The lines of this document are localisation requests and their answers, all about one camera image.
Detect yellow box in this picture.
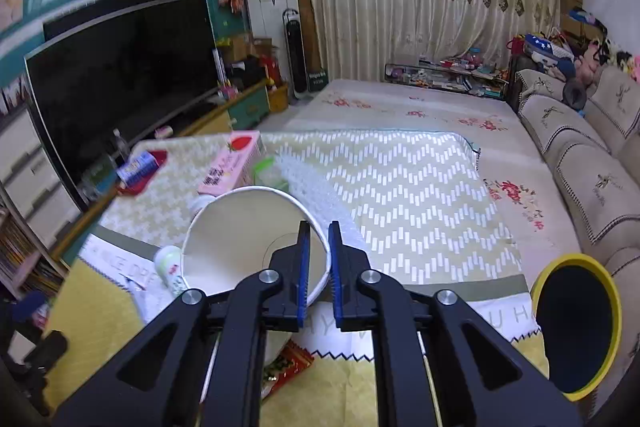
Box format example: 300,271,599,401
267,84,290,112

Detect pink carton box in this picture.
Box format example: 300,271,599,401
196,130,268,196

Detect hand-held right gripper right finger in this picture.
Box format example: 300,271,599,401
327,221,585,427

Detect stacked cardboard boxes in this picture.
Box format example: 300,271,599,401
557,0,585,38

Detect pile of plush toys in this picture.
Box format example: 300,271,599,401
507,7,640,85

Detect low shelf with toys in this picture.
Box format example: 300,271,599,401
384,54,511,100

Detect brown cardboard box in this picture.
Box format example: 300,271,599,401
220,34,273,62

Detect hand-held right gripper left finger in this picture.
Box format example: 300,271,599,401
52,220,312,427

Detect black tower fan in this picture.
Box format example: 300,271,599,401
282,8,308,100

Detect blue and red snack packet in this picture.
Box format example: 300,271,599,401
116,150,168,196

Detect green translucent plastic container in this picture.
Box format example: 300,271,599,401
252,157,291,192

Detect white drawer cabinet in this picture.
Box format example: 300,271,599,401
0,102,76,248

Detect large black television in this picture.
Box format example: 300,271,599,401
24,0,226,208

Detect large white paper cup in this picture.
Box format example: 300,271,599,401
180,186,335,403

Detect small white plastic bottle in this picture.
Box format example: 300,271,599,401
154,245,188,298

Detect yellow bin with black bag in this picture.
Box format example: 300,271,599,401
530,253,623,402

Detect beige sofa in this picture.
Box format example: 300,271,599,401
515,67,640,383

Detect cream floral mat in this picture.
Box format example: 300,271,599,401
260,79,583,258

------------------------------------------------------------

Task to carry out. Output the records above exactly as written, but leave out the pictures.

Expected output.
The lines of this document are localisation requests and their answers, all about one camera image.
Detect yellow box in this picture.
Box format example: 300,271,599,401
267,84,290,112

Detect pink carton box in this picture.
Box format example: 300,271,599,401
196,130,268,196

Detect hand-held right gripper right finger in this picture.
Box format example: 300,271,599,401
327,221,585,427

Detect stacked cardboard boxes in this picture.
Box format example: 300,271,599,401
557,0,585,38

Detect pile of plush toys in this picture.
Box format example: 300,271,599,401
507,7,640,85

Detect low shelf with toys in this picture.
Box format example: 300,271,599,401
384,54,511,100

Detect brown cardboard box in this picture.
Box format example: 300,271,599,401
220,34,273,62

Detect hand-held right gripper left finger in this picture.
Box format example: 300,271,599,401
52,220,312,427

Detect black tower fan in this picture.
Box format example: 300,271,599,401
282,8,308,100

Detect blue and red snack packet in this picture.
Box format example: 300,271,599,401
116,150,168,196

Detect green translucent plastic container in this picture.
Box format example: 300,271,599,401
252,157,291,192

Detect white drawer cabinet in this picture.
Box format example: 300,271,599,401
0,102,76,248

Detect large black television in this picture.
Box format example: 300,271,599,401
24,0,226,208

Detect large white paper cup in this picture.
Box format example: 300,271,599,401
180,186,335,403

Detect small white plastic bottle in this picture.
Box format example: 300,271,599,401
154,245,188,298

Detect yellow bin with black bag in this picture.
Box format example: 300,271,599,401
530,253,623,402

Detect beige sofa in this picture.
Box format example: 300,271,599,401
515,67,640,383

Detect cream floral mat in this picture.
Box format example: 300,271,599,401
260,79,583,258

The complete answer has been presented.